Record excerpts below:

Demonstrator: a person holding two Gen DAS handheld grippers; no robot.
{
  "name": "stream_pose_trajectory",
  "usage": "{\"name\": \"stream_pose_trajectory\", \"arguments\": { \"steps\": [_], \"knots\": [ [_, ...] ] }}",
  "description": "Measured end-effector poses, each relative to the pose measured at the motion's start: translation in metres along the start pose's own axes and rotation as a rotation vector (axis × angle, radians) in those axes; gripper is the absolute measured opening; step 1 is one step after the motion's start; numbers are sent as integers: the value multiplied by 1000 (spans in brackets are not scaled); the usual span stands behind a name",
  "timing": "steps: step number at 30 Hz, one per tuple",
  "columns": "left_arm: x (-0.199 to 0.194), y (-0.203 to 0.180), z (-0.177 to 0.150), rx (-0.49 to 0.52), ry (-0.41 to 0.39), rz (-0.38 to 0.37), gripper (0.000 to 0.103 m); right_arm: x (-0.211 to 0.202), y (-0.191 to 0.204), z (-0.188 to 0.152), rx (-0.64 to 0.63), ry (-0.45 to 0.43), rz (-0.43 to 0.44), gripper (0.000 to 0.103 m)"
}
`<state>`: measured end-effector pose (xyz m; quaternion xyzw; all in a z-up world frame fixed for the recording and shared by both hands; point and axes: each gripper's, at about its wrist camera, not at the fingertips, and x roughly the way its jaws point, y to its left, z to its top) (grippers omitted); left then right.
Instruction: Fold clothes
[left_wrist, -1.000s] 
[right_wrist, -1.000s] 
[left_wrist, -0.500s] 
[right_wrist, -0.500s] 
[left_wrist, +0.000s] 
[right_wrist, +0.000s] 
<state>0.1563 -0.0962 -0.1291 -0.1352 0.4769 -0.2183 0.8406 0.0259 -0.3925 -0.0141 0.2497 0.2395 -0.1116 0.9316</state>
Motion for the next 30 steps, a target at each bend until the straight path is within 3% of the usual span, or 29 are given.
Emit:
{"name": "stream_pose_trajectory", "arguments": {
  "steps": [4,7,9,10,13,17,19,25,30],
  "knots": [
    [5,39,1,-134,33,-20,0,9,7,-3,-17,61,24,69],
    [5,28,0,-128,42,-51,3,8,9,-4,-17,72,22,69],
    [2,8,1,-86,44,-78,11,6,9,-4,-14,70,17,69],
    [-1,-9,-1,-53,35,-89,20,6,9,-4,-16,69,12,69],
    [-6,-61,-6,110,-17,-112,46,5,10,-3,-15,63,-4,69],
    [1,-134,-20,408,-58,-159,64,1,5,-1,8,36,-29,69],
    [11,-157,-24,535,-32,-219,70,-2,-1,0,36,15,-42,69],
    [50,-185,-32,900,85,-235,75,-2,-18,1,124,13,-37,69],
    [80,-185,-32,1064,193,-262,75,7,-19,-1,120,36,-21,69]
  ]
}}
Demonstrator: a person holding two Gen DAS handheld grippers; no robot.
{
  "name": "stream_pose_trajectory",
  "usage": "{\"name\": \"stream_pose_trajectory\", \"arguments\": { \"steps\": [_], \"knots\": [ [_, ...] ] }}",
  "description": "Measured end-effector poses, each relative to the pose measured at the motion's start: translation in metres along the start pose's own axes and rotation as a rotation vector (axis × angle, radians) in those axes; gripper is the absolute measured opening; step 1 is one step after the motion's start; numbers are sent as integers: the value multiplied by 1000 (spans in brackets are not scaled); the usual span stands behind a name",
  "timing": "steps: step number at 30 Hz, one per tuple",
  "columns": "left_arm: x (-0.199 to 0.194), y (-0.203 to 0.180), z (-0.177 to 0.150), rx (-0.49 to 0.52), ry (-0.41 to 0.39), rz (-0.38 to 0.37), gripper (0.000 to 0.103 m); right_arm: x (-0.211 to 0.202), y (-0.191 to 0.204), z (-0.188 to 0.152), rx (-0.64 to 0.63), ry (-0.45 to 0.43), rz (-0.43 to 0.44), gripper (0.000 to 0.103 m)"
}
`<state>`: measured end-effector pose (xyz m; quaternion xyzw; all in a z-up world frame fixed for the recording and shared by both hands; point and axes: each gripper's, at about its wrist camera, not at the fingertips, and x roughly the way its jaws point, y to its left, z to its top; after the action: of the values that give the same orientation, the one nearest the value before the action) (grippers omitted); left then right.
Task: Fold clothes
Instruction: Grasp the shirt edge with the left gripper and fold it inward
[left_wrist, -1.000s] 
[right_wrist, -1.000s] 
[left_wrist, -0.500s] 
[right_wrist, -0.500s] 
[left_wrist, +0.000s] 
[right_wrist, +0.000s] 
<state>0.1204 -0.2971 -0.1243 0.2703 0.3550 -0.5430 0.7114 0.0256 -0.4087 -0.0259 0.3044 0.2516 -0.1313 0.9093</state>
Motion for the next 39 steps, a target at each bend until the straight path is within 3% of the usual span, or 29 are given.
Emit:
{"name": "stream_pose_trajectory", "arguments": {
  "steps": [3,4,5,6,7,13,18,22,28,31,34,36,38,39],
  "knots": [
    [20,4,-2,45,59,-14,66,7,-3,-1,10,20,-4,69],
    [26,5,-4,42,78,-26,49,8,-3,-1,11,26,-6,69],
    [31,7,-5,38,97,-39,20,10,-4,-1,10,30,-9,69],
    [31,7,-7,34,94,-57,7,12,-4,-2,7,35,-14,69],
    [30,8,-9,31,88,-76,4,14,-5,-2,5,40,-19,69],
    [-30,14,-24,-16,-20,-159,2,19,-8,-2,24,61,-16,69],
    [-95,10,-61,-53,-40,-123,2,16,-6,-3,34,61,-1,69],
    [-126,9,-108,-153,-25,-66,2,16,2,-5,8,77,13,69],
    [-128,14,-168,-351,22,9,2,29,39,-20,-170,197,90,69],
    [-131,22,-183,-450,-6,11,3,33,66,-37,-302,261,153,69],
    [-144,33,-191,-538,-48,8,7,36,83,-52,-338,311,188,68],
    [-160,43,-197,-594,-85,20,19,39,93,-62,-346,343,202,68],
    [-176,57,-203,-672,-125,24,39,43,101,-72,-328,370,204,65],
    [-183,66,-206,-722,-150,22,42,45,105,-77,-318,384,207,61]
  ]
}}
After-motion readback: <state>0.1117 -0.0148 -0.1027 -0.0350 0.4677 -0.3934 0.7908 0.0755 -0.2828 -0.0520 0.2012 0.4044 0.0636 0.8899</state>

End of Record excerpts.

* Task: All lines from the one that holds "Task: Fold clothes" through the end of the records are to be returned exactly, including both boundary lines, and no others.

* Your solution:
Task: Fold clothes
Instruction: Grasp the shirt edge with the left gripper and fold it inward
[left_wrist, -1.000s] 
[right_wrist, -1.000s] 
[left_wrist, -0.500s] 
[right_wrist, -0.500s] 
[left_wrist, +0.000s] 
[right_wrist, +0.000s] 
<state>0.1204 -0.2971 -0.1243 0.2703 0.3550 -0.5430 0.7114 0.0256 -0.4087 -0.0259 0.3044 0.2516 -0.1313 0.9093</state>
Motion for the next 39 steps, a target at each bend until the straight path is within 3% of the usual span, or 29 are given.
Emit:
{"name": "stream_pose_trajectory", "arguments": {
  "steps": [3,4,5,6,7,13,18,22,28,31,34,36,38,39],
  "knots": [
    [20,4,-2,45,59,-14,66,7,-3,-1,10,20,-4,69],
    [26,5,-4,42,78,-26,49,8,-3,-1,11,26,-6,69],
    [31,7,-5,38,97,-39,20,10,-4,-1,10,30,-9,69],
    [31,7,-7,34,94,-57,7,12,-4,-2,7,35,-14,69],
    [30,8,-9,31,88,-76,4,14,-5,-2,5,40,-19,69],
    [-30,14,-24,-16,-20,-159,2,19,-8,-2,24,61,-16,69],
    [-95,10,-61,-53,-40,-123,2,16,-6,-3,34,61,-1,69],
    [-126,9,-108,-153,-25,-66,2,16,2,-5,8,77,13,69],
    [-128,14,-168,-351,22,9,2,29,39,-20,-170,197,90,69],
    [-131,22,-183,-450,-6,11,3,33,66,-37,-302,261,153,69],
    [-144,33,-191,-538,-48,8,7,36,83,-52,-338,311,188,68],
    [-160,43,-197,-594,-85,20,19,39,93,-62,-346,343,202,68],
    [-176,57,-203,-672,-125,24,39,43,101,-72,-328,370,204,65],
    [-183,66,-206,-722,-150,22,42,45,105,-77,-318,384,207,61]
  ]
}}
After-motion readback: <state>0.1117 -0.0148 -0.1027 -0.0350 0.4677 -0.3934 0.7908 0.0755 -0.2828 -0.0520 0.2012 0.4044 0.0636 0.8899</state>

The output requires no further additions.